- Problem: Scan the entries below. List each line with "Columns".

- Provided data:

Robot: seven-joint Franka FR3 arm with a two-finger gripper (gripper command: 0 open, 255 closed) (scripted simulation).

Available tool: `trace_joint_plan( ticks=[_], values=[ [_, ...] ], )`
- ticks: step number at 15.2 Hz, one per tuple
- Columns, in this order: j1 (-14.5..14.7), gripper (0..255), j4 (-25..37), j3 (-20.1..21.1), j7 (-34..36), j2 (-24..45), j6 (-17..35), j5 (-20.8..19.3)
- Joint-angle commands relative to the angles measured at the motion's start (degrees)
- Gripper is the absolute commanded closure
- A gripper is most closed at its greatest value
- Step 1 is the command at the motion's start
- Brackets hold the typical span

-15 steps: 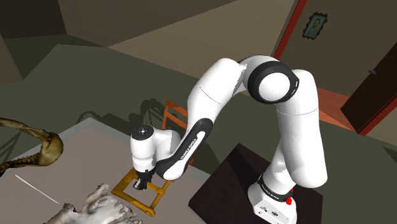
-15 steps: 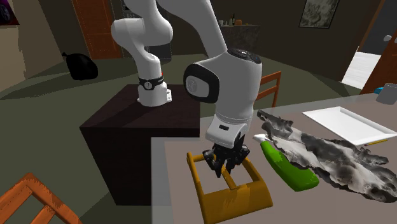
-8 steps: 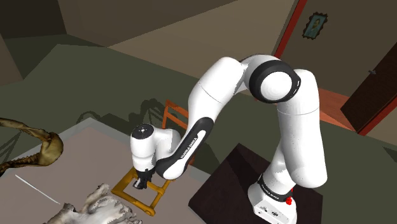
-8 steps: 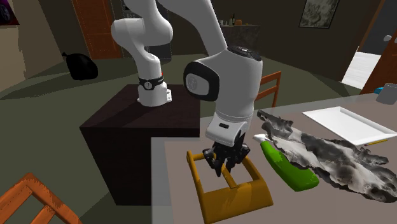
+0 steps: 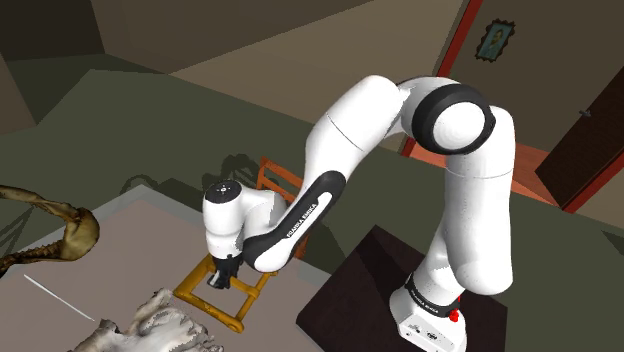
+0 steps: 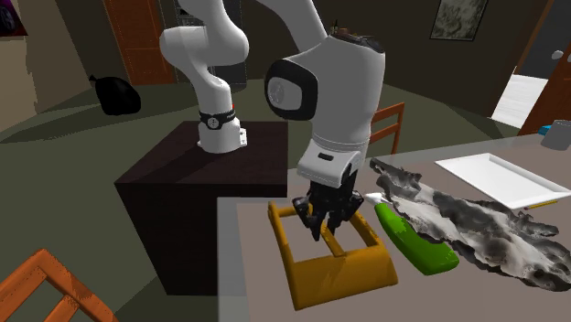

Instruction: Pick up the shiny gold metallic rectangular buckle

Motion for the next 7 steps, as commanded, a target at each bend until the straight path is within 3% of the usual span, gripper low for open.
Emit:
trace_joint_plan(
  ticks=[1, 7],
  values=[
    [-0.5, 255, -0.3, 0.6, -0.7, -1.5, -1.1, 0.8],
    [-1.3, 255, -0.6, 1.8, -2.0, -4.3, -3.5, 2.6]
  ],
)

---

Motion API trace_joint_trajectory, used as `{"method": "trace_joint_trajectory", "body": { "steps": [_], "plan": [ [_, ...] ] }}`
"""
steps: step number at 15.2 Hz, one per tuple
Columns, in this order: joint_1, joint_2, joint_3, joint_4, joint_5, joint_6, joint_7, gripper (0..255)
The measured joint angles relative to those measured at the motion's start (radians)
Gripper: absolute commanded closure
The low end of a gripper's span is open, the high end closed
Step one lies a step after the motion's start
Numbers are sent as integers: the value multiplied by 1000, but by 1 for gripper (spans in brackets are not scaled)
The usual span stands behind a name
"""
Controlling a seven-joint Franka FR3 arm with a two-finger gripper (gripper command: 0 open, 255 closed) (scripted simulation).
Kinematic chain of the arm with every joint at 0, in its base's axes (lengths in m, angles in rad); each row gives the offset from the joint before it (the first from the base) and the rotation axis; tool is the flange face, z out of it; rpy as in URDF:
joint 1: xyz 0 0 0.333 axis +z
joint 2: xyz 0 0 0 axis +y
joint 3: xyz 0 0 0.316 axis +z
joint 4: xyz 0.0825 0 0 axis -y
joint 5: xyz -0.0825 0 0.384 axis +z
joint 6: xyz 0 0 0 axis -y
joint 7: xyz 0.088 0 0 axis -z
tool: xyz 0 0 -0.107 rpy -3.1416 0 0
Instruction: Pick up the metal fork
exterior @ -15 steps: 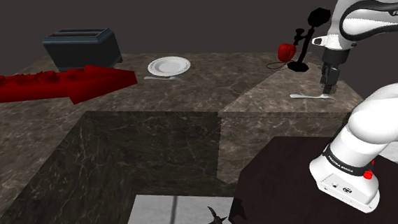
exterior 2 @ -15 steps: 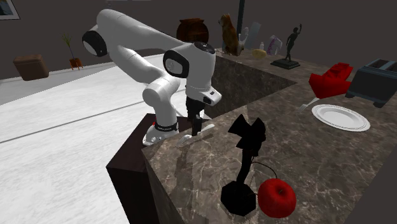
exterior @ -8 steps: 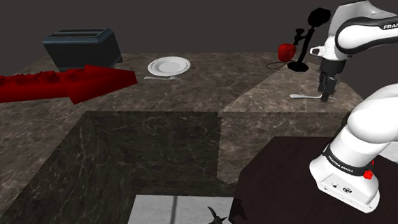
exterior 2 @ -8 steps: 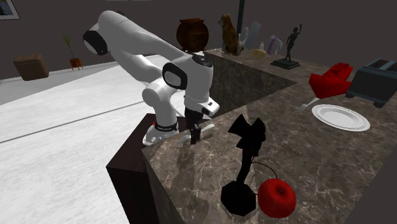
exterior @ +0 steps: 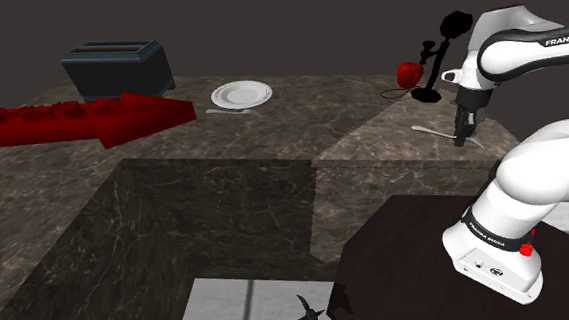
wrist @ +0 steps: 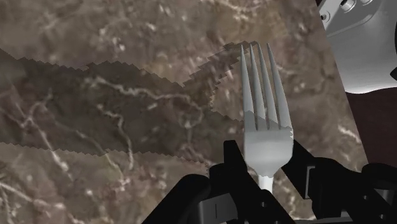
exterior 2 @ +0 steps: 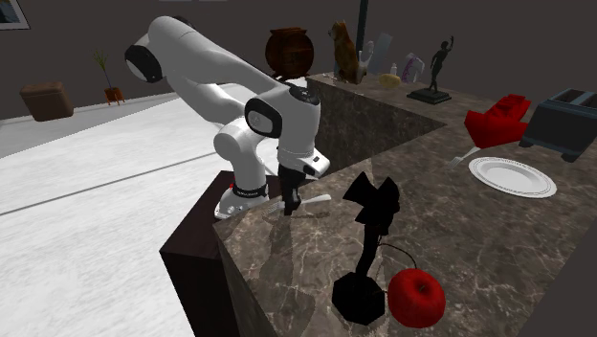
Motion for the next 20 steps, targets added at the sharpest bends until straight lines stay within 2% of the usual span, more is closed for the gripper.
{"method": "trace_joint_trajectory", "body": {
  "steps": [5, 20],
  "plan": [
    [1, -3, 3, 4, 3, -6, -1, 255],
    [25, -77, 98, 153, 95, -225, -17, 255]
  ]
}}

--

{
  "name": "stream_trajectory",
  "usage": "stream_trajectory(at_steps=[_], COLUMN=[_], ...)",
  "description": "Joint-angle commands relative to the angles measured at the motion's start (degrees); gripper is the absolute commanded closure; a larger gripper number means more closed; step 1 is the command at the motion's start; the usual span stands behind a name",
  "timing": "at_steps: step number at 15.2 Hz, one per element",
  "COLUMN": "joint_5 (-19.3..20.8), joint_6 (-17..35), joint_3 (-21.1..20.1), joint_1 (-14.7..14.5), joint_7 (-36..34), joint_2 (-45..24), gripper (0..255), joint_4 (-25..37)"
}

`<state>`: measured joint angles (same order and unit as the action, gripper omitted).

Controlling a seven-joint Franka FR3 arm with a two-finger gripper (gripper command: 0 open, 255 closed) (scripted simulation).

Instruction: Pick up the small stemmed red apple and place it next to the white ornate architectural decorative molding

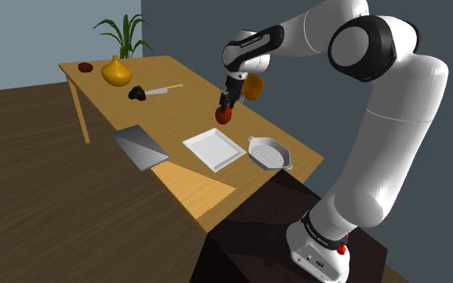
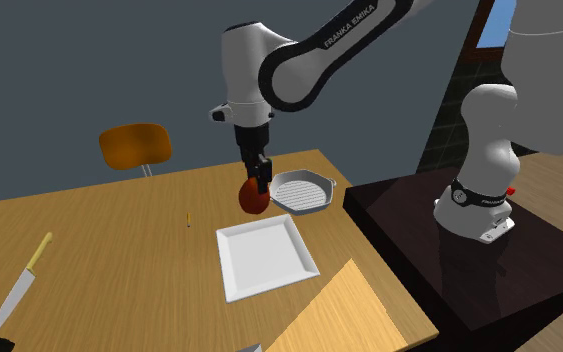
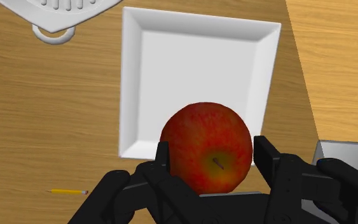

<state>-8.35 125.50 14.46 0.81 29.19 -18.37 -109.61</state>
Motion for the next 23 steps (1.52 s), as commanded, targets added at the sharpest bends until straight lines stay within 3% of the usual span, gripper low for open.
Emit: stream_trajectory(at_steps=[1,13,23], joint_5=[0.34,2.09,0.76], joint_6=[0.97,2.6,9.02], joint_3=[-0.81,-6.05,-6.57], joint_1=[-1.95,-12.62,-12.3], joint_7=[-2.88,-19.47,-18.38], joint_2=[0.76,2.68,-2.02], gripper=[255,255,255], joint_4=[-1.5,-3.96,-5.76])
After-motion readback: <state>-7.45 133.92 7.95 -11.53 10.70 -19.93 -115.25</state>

- Solved exercise:
- Columns, in this order: j1 (-14.5..14.7), gripper (0..255), j4 (-25..37), j3 (-20.1..21.1), j7 (-34..36), j2 (-24..45), j6 (-17..35), j5 (-20.8..19.3)
Columns, in this order: joint_1, joint_2, joint_3, joint_4, joint_5, joint_6, joint_7, gripper (0..255)

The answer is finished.